Figures & data
Figure 1. Cellular localization of HDAC6 in mouse oocytes. Oocytes at GV, Pre-Metaphase I, and Metaphase II stages were immunolabeled with HDAC6 antibody (green) and counterstained with propidium iodide for DNA (red), respectively. Representative images were acquired under the confocal microscope. HDAC6 signals are indicated by arrowheads. Scale bar, 25 μm.
Figure 2. Effects of HDAC6 inhibition on oocyte maturation. Different concentrations of TubA were used to examine the effects of HDAC6 inhibition on mouse oocyte maturation. Fully grown oocytes treated with TubA were cultured for 14 hours to evaluate the rate of GVBD and Pb1 extrusion. (A) Phase-contrast images of control and TubA-treated (1.0 μg/ml) oocytes. Blue arrows indicate the oocytes that fail to extrude polar bodies; Red arrowheads indicate the oocytes with symmetric division; Asterisks indicate the oocytes with normal division. Scale bar, 100 μm. (B, C) Quantitative analysis of GVBD rate and Pb1 extrusion rate in control (n = 118) and TubA-treated (n = 120) oocytes. The graph shows the mean ± SD of the results obtained in 3 independent experiments. *P<0.05; **P < 0.01; ***P < 0.001 vs. control.

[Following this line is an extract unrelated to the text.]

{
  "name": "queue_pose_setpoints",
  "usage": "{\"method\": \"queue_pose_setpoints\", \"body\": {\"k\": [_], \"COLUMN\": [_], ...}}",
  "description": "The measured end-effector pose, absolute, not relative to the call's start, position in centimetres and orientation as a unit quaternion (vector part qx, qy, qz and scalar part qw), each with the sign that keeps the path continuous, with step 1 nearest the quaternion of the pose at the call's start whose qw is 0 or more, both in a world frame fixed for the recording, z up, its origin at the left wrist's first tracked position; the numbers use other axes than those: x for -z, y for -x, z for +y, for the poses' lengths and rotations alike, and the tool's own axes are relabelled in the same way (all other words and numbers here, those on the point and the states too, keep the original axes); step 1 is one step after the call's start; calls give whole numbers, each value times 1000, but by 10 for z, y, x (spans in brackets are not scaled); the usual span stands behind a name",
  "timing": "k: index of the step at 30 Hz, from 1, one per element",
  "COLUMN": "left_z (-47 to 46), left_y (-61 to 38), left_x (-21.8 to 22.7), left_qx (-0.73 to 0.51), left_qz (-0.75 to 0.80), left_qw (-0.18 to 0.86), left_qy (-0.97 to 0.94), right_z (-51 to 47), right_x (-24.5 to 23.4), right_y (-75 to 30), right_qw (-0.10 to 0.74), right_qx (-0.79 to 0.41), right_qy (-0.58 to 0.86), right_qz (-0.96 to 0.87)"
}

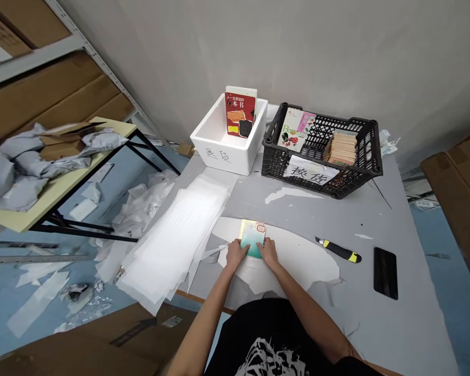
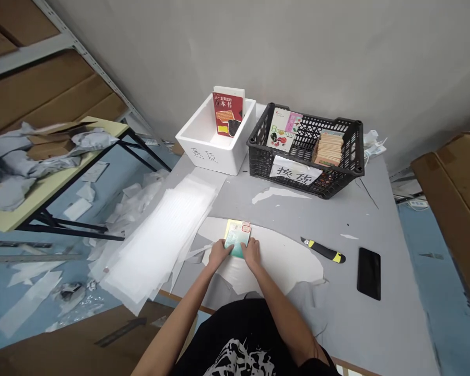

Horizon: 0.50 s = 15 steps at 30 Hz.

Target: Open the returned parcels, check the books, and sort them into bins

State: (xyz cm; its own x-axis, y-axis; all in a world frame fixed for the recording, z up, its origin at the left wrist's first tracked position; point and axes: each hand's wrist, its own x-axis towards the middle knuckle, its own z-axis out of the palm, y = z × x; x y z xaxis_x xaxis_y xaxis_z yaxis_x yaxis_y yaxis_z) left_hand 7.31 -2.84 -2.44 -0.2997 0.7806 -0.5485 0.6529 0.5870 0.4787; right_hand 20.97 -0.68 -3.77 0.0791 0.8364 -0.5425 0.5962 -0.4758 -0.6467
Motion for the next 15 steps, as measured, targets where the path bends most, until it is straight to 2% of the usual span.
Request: {"method": "queue_pose_setpoints", "body": {"k": [4,15], "left_z": [-30,3], "left_y": [-74,-57], "left_x": [35,49], "left_qx": [-73,-5], "left_qz": [819,816], "left_qw": [367,439], "left_qy": [-435,-376], "right_z": [-12,-15], "right_x": [44,53], "right_y": [-202,-188], "right_qw": [93,79], "right_qx": [-434,-406], "right_qy": [735,765], "right_qz": [-513,-493]}}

Figure 3. Effects of HDAC6 inhibition on spindle assembly and chromosome organization in oocytes. (A) Control and TubA-treated oocytes were immunostained with anti-α-tubulin antibody to visualize the spindle (green) and counterstained with PtdIns to visualize chromosomes (red). Representative confocal sections are shown. Control metaphase oocytes (a) present a typical barrel-shape spindle and well-organized chromosomes on the metaphase plate; (b, c) TubA-treated oocytes frequently show abnormal spindles (arrow) and chromosome misalignment (arrowheads). Scale bar, 25 μm. (B) Quantification of control (n = 120) and TubA-treated (n = 126) oocytes with spindle/chromosome defects. Data are expressed as mean percentage ± SD from 3 independent experiments. *p< 0.05 vs. controls.

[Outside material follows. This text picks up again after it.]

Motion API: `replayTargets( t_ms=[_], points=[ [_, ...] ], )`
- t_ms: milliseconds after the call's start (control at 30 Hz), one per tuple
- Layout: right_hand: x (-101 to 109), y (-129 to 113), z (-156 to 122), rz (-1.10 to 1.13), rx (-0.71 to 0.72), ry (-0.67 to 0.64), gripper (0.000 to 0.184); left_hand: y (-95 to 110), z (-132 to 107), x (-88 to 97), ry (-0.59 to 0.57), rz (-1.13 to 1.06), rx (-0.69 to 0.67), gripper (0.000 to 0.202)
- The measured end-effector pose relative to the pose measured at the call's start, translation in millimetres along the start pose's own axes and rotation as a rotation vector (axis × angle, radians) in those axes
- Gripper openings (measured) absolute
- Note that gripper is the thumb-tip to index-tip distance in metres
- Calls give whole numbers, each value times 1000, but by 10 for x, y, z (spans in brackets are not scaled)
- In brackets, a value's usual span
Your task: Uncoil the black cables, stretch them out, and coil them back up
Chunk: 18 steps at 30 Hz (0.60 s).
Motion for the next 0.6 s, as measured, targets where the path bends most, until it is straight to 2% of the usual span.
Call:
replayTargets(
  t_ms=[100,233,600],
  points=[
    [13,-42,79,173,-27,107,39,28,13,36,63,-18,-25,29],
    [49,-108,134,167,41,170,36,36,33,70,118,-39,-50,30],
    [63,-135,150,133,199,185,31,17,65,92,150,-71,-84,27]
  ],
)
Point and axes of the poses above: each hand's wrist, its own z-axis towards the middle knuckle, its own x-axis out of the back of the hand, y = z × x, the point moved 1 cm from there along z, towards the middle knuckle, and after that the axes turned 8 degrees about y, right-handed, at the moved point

Figure 4. Effects of HDAC6 inhibition on kinetochore-microtubule attachments. (A) Representative images of K-MT attachments in control and TubA-treated oocytes. Oocytes at MI stage were immunolabeled with anti-tubulin antibody to visualize spindles (green), with CREST to detect kinetochores (purple), and counterstained with Hoechst 33342 to show chromosomes (blue). Scale bar, 10 μm. Representative confocal sections showed the amphitelic attachment in control oocytes (white arrows), and lost/merotelic attachments (yellow arrowheads) in TubA-treated oocytes. (B) Quantitative analysis of the proportion of defective K-MT attachments in control (n = 15) and TubA-treated (n = 16) oocytes. Data were presented as mean percentage ± SD from 3 independent experiments. *p< 0.05 vs. controls.
Figure 5. Effects of HDAC6 inhibition on the acetylation state of tubulin in mouse oocytes. (A) Representative confocal sections showing the acetylated tubulin (green) and chromosomes (red) in control and TubA-treated oocytes. Scale bar, 30 μm. (B) Quantitative analysis of the fluorescence intensity of acetylated α-tubulin in control (n = 36) and TubA-treated (n = 38) oocytes. Data were presented as mean percentage ± SD from 3 independent experiments. *p < 0.05 vs. controls.